Bayesian Regression

Overdetermined System

With two unknowns and two observations: \[ \begin{aligned} y_1 = & mx_1 + c\\ y_2 = & mx_2 + c \end{aligned} \]
Additional observation leads to overdetermined system. \[ y_3 = mx_3 + c \]
This problem is solved through a noise model \(\epsilon\sim \mathcal{N}\left(0,\sigma^2\right)\) \[ \begin{aligned} y_1 = mx_1 + c + \epsilon_1\\ y_2 = mx_2 + c + \epsilon_2\\ y_3 = mx_3 + c + \epsilon_3 \end{aligned} \]

Underdetermined System

What about two unknowns and one observation? \[y_1 = mx_1 + c\]

Can compute \(m\) given \(c\). \[m = \frac{y_1 - c}{x}\]

Underdetermined System

The Bayesian Controversy: Philosophical Underpinnings

A segment from the lecture in 2012 on philsophical underpinnings.

Noise Models

We aren’t modeling entire system.
Noise model gives mismatch between model and data.
Gaussian model justified by appeal to central limit theorem.
Other models also possible (Student-\(t\) for heavy tails).
Maximum likelihood with Gaussian noise leads to least squares.

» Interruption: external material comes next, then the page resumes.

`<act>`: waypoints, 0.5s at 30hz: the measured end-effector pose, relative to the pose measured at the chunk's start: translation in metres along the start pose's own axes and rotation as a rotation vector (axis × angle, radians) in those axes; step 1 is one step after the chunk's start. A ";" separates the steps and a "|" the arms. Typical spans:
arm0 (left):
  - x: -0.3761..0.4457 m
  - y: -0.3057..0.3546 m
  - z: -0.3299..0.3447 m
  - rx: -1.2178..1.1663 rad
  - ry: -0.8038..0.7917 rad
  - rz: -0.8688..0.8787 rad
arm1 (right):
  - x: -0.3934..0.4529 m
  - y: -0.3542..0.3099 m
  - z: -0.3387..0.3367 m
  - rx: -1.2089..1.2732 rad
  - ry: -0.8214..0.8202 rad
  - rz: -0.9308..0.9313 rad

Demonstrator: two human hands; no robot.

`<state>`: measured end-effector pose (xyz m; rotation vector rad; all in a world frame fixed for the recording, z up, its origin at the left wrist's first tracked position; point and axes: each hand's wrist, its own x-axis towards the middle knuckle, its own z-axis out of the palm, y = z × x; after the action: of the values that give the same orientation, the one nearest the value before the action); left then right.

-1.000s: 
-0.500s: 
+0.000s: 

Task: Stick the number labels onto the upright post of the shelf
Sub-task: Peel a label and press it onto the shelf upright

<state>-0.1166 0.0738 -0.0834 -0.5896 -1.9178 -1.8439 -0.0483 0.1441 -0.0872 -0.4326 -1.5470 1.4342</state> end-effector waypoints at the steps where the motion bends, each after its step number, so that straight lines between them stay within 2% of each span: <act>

Different Types of Uncertainty

The first type of uncertainty we are assuming is aleatoric uncertainty.
The second type of uncertainty we are assuming is epistemic uncertainty.

Aleatoric Uncertainty

This is uncertainty we couldn’t know even if we wanted to. e.g. the result of a football match before it’s played.
Where a sheet of paper might land on the floor.

Epistemic Uncertainty

This is uncertainty we could in principal know the answer too. We just haven’t observed enough yet, e.g. the result of a football match after it’s played.
What colour socks your lecturer is wearing.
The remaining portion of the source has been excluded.